*** Block opens ***
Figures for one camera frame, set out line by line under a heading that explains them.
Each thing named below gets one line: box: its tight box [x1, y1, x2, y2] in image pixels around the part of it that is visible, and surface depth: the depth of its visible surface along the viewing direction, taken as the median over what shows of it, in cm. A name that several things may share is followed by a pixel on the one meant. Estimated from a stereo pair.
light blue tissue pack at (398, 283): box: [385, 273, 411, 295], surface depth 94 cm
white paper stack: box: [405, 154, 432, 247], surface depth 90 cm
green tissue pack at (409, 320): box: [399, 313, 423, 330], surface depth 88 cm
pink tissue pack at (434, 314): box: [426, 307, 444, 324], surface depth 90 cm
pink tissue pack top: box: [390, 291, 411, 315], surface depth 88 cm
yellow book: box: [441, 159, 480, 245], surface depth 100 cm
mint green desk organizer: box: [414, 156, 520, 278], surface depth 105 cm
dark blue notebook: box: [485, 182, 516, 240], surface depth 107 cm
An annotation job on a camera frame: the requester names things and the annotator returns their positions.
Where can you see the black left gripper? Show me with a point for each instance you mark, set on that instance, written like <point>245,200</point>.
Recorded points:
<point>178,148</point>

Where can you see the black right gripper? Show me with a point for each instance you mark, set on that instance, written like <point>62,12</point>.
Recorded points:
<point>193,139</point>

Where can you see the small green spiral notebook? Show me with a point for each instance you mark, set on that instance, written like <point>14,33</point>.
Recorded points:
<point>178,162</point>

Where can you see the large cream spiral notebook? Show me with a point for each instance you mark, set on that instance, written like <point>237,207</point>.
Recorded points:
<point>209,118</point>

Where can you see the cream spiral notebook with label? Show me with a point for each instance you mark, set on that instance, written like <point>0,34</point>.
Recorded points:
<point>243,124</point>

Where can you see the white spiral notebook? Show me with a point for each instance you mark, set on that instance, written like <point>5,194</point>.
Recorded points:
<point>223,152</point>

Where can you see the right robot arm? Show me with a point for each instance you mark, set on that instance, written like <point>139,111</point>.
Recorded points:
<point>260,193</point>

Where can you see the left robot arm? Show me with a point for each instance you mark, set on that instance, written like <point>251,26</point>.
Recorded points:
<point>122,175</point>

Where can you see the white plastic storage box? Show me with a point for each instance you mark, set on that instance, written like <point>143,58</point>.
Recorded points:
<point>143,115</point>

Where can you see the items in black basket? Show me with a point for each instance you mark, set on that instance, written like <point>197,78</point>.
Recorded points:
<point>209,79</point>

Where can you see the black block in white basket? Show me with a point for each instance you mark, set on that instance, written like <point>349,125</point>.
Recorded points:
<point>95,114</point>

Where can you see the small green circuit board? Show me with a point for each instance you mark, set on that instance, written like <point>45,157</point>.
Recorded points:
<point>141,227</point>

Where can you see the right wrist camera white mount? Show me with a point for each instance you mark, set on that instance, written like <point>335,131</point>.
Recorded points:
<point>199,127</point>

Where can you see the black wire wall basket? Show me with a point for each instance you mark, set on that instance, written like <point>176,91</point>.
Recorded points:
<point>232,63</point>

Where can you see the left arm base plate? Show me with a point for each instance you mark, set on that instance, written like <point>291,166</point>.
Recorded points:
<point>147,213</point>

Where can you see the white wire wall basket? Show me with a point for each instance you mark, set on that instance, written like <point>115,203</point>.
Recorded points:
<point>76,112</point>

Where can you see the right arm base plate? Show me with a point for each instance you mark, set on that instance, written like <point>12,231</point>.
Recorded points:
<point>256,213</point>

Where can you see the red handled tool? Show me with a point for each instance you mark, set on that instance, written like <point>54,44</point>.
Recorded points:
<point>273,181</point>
*** Block closes ***
▶ [WHAT THE TASK REQUIRES]: The full data, transcribed without change, is the expected answer.

▶ [RESULT OF THIS TASK]:
Figures for one camera frame, set out line by line under a heading that explains them.
Each thing named below gets one line: box: its tight box [x1, y1, x2, y2] in image pixels around the part of it that is visible, and surface depth: the depth of its visible surface along the viewing direction, taken as the median over what shows of it, in cm. A name that several things may share is followed by a pixel on the one meant. Estimated from a stereo pair.
light blue tissue pack at (398, 283): box: [385, 273, 411, 295], surface depth 94 cm
white paper stack: box: [405, 154, 432, 247], surface depth 90 cm
green tissue pack at (409, 320): box: [399, 313, 423, 330], surface depth 88 cm
pink tissue pack at (434, 314): box: [426, 307, 444, 324], surface depth 90 cm
pink tissue pack top: box: [390, 291, 411, 315], surface depth 88 cm
yellow book: box: [441, 159, 480, 245], surface depth 100 cm
mint green desk organizer: box: [414, 156, 520, 278], surface depth 105 cm
dark blue notebook: box: [485, 182, 516, 240], surface depth 107 cm
An annotation job on a camera frame: the requester names things and the annotator returns their positions.
Where can you see the black left gripper? Show me with a point for each instance you mark, set on that instance, written like <point>245,200</point>.
Recorded points:
<point>178,148</point>

Where can you see the black right gripper? Show me with a point for each instance you mark, set on that instance, written like <point>62,12</point>.
Recorded points:
<point>193,139</point>

Where can you see the small green spiral notebook? Show me with a point for each instance you mark, set on that instance, written like <point>14,33</point>.
Recorded points:
<point>178,162</point>

Where can you see the large cream spiral notebook? Show me with a point for each instance you mark, set on that instance, written like <point>237,207</point>.
Recorded points:
<point>209,118</point>

Where can you see the cream spiral notebook with label? Show me with a point for each instance you mark, set on that instance, written like <point>0,34</point>.
Recorded points:
<point>243,124</point>

Where can you see the white spiral notebook? Show me with a point for each instance you mark, set on that instance, written like <point>5,194</point>.
Recorded points:
<point>223,152</point>

Where can you see the right robot arm? Show me with a point for each instance you mark, set on that instance, written like <point>139,111</point>.
Recorded points:
<point>260,193</point>

Where can you see the left robot arm? Show me with a point for each instance you mark, set on that instance, written like <point>251,26</point>.
Recorded points:
<point>122,175</point>

Where can you see the white plastic storage box? Show me with a point for each instance you mark, set on that instance, written like <point>143,58</point>.
Recorded points:
<point>143,115</point>

Where can you see the items in black basket? Show me with a point for each instance you mark, set on that instance, written like <point>197,78</point>.
Recorded points:
<point>209,79</point>

Where can you see the black block in white basket? Show me with a point for each instance you mark, set on that instance, written like <point>349,125</point>.
Recorded points:
<point>95,114</point>

Where can you see the small green circuit board? Show me with a point for each instance you mark, set on that instance, written like <point>45,157</point>.
Recorded points:
<point>141,227</point>

Where can you see the right wrist camera white mount? Show me with a point for each instance you mark, set on that instance, written like <point>335,131</point>.
Recorded points:
<point>199,127</point>

Where can you see the black wire wall basket? Show me with a point for each instance you mark, set on that instance, written like <point>176,91</point>.
Recorded points:
<point>232,63</point>

Where can you see the left arm base plate? Show me with a point for each instance you mark, set on that instance, written like <point>291,166</point>.
Recorded points:
<point>147,213</point>

Where can you see the white wire wall basket? Show me with a point for each instance you mark, set on that instance, written like <point>115,203</point>.
Recorded points:
<point>76,112</point>

Where can you see the right arm base plate? Show me with a point for each instance you mark, set on that instance, written like <point>12,231</point>.
Recorded points:
<point>256,213</point>

Where can you see the red handled tool? Show me with a point for each instance you mark, set on that instance, written like <point>54,44</point>.
Recorded points:
<point>273,181</point>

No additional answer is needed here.